John’s latest book is a historical fiction titled Against All Odds (Tate Publishing).
You can visit John Milton Langdon’s website at www.jmlangdon.com.
Q: Thank you for this interview, John. Can you tell us what your latest book, Against All Odds, is all about?
Against All Odds is the first of four volumes that describe Jason Smiley Stewart’s life from his early years in Queen Victoria’s England to maturity. The story is fiction but has a background based in fact.
A chance visit to an island in the Elphinston Inlet (Khor As Sham) in Oman provided the inspiration for my story, and my retirement from full time employment gave me the time I needed to write it. The island is called Telegraph Island and anyone with Google Earth on their PC will be able to locate it quite easily.
In the middle of the eighteen hundreds a small group of British telegraph operators lived and worked at a repeater station on the island, as it was one of the links in the chain of repeater stations on the electric telegraph between Britain and India. This was at the very beginning of the electronic age that we take for granted now.
Standing in burning sunshine on a barren lump of rock, surrounded by a sea edged with equally barren but precipitous mountains, I could only marvel at the fortitude of men who could live and work under such appalling conditions. Water, food and all the other essentials of life had to be supplied by sea. They lived in Arab style huts made of barasti and must have suffered enormously in the heat and humidity. The operators spent long hours listening to incoming messages in Morse code which they then had to retransmit along the next section of the cable. It was small wonder that many became ill and the phrase ‘gone round the bend’ was coined by sailors recovering mentally sick personnel from the island which is beyond a bend in the inlet.

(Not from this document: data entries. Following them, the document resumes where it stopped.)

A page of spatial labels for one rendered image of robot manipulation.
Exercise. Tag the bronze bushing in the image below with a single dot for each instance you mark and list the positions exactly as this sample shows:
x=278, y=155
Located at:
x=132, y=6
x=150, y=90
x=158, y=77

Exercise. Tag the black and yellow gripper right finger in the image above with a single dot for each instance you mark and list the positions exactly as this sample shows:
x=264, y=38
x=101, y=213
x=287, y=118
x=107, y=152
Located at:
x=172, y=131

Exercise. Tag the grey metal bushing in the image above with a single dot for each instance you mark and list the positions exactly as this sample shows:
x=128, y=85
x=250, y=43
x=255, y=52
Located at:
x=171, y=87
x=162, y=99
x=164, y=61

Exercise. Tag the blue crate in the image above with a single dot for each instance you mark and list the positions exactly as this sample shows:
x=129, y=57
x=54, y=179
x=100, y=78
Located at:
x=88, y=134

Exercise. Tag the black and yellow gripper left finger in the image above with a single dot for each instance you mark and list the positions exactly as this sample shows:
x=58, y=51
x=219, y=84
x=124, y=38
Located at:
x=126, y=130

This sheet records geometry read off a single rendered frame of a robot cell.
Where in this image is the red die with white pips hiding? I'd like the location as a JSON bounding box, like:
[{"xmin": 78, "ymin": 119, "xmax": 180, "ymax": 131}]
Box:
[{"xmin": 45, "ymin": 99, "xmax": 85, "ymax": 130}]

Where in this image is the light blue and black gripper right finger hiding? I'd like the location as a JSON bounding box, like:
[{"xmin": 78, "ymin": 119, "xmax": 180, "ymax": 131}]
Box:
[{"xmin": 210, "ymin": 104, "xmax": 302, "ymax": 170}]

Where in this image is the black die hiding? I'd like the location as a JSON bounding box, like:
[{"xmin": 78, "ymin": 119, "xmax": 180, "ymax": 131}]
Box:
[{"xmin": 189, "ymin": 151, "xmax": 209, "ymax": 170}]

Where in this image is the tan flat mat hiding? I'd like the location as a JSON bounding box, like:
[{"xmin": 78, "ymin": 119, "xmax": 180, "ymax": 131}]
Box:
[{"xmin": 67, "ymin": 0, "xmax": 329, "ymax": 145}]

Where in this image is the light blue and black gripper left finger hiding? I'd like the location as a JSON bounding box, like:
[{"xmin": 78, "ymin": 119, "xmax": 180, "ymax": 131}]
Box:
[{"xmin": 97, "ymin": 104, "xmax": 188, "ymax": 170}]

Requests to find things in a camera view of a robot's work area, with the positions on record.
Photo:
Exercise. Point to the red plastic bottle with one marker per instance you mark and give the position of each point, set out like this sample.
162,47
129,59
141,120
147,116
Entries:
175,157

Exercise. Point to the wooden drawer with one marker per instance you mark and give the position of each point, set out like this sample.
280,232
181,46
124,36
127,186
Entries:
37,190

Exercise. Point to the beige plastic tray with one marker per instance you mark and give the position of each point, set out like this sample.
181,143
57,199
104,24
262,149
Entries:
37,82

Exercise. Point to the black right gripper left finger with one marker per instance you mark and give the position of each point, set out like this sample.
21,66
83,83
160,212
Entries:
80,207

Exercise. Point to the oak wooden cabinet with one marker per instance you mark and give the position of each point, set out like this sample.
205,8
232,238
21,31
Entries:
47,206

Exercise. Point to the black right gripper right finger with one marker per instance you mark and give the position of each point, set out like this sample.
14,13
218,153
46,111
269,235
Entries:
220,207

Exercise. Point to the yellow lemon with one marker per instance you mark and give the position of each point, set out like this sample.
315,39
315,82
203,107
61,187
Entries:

I felt there was a story to be told about these men with the development of the telegraph system during the industrial revolution as a background theme. Against All Odds is the first part of this story.
The main character is Jason Smiley who becomes Jason Smiley Stewart during his life. The story opens when Jason is a small boy living with his mother and blacksmith father in a village in eastern England and describes his mimimal education. His ability to take advantage of the opportuniies presented to him lead initially to a career as a naval officer and then to his involvement with the construction of part of the electric telegraph system. During these early years he also met a young woman – his first sweetheart – but is prevented from pursuing the relationship by a puritanical Victorian father.
There are two other characters who influence Jason’s life. One was Captain James Stewart who recognised Jason’s innate abilities and gave him the chance to be a cadet on his ship. The other was Neil Fairweather who was a specialist with the electric telegraph and taught Jason about electricity and the telegraph during a voyage they made together to Bombay.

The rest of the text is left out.